The United States Supreme Court has held that recovery under the EAJA requires: "(1) that the claimant be a 'prevailing party';4 (2) that the Government's position was not 'substantially justified'; (3) that no 'special circumstances make an award unjust'; and, (4) pursuant to 28 U.S.C. § 2412(d)(1)(B), that any fee application be submitted to the court within 30 days of final judgment in the action and be supported by an itemized statement." Comm'r, INS v. Jean, 496 U.S. 154, 158 (1990).

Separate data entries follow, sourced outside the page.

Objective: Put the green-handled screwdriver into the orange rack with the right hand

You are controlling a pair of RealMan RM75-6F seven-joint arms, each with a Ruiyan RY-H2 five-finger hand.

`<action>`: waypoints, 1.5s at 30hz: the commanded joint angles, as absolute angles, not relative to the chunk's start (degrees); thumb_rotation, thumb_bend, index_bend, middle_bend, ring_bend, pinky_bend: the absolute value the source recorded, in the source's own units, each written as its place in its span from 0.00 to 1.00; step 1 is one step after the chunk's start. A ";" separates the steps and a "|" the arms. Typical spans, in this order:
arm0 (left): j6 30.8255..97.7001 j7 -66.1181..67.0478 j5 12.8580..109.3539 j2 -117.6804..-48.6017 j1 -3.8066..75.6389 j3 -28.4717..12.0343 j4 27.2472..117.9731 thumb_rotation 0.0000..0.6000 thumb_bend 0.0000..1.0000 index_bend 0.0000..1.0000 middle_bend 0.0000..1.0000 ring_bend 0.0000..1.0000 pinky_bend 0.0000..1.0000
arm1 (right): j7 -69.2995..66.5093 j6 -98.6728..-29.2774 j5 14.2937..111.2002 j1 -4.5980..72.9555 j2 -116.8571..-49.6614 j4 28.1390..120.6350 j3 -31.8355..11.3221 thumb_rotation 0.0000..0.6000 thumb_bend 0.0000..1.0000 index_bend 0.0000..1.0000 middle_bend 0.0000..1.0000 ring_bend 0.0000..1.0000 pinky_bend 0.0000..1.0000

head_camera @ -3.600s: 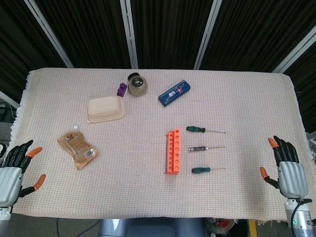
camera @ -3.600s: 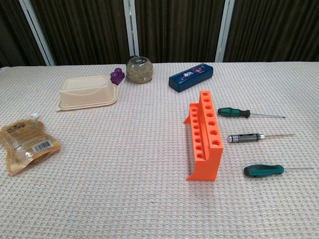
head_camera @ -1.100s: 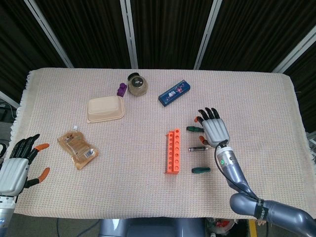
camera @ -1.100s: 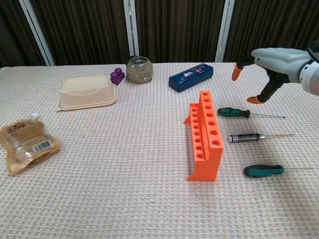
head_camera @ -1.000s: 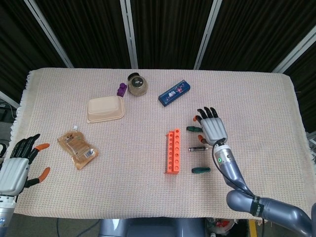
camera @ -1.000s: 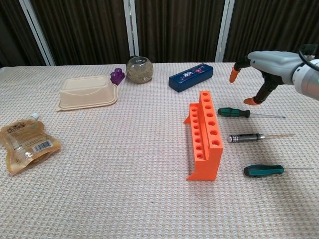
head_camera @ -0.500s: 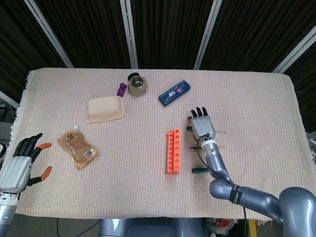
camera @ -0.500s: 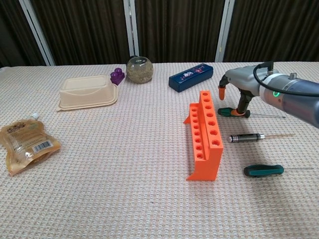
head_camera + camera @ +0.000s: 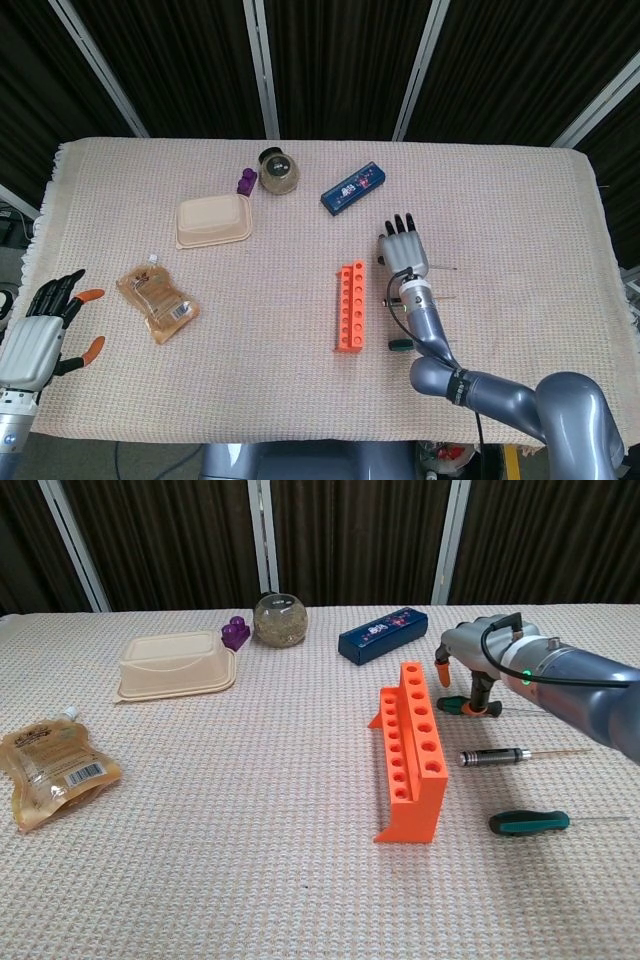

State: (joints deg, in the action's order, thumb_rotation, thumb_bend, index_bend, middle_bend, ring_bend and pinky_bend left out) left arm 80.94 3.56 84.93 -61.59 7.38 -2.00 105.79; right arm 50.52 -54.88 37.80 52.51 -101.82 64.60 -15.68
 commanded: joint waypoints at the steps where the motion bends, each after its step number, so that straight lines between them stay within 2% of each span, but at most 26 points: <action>1: 80.82 3.37 84.93 -61.55 7.40 -1.93 105.81 1.00 0.32 0.23 0.01 0.00 0.00 | 51.06 -54.65 37.12 53.05 -102.38 63.48 -15.74 1.00 0.24 0.41 0.13 0.00 0.00; 17: 80.12 2.78 84.51 -61.36 7.70 -1.72 105.62 1.00 0.32 0.23 0.00 0.00 0.00 | 51.78 -51.75 35.16 54.15 -104.78 57.54 -14.84 1.00 0.25 0.45 0.14 0.00 0.00; 24: 80.11 2.61 84.48 -61.49 7.80 -1.76 105.53 1.00 0.32 0.23 0.00 0.00 0.00 | 52.95 -51.92 35.04 53.86 -103.80 59.31 -13.87 1.00 0.25 0.47 0.14 0.00 0.00; 31: 80.23 2.34 84.45 -61.61 7.76 -1.71 105.32 1.00 0.32 0.23 0.00 0.00 0.00 | 54.00 -53.47 34.79 52.66 -100.44 65.49 -12.59 1.00 0.25 0.46 0.15 0.00 0.00; 45: 80.18 2.59 84.24 -61.63 7.73 -1.55 105.60 1.00 0.32 0.23 0.00 0.00 0.00 | 52.86 -53.46 35.22 52.81 -99.78 66.29 -11.94 1.00 0.25 0.47 0.15 0.00 0.00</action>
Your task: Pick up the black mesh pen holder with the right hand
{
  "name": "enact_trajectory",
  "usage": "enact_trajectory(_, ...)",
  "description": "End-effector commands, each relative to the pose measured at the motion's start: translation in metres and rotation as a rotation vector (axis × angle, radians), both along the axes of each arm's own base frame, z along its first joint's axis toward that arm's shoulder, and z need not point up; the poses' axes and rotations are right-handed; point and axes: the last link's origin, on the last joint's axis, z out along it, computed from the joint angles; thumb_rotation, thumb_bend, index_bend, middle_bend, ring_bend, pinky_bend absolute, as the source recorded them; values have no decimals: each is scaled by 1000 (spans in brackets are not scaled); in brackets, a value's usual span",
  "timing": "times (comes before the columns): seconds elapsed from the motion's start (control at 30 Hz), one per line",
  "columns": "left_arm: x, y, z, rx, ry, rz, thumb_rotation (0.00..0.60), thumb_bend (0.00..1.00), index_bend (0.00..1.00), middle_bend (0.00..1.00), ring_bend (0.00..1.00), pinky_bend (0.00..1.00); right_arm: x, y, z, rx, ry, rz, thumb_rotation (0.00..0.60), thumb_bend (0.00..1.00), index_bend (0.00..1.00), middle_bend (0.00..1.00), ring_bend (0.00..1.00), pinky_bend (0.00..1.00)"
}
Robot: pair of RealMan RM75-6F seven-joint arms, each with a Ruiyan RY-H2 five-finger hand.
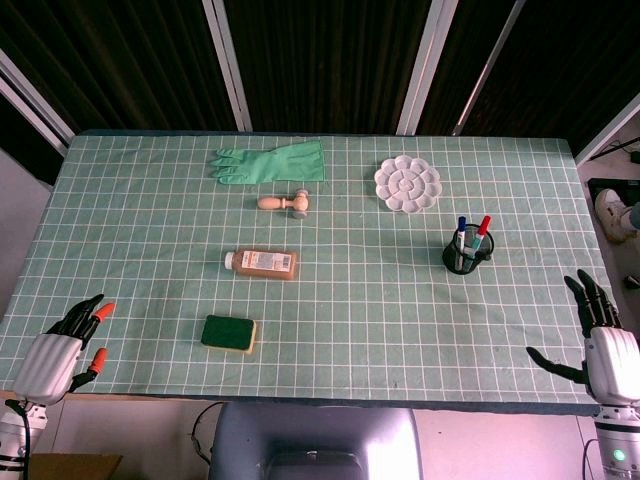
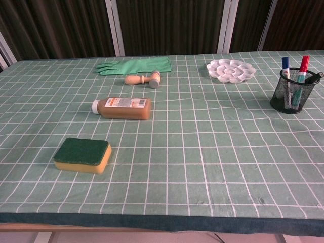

FTC argues that it is entitled to reasonable attorney fees and related expenses under the EAJA. Pl. Mot. at 4. First, FTC asserts that it is a "prevailing party," because it obtained a judgment from the court requiring the DIA to institute the CICA automatic stay, i.e., FTC received the relief it requested. Pl. Mot. at 5-6. In addition, FTC meets the EAJA's net worth and sizerequirements,5 because it is a small business that had fewer than 500 employees and a net worth that did not exceed $7,000,000 when the October 19, 2016 Complaint was filed. Pl. Mot. at 5; see also Pl. Mot. Att. C-1 (FTC's 2014 & 2015 Audited Financial Statements); C-2 (FTC's 2015 Federal Income Tax Return); C-3 (FTC's payroll for October 2016); C-4 (FTC's unaudited 9/30/16 balance sheet).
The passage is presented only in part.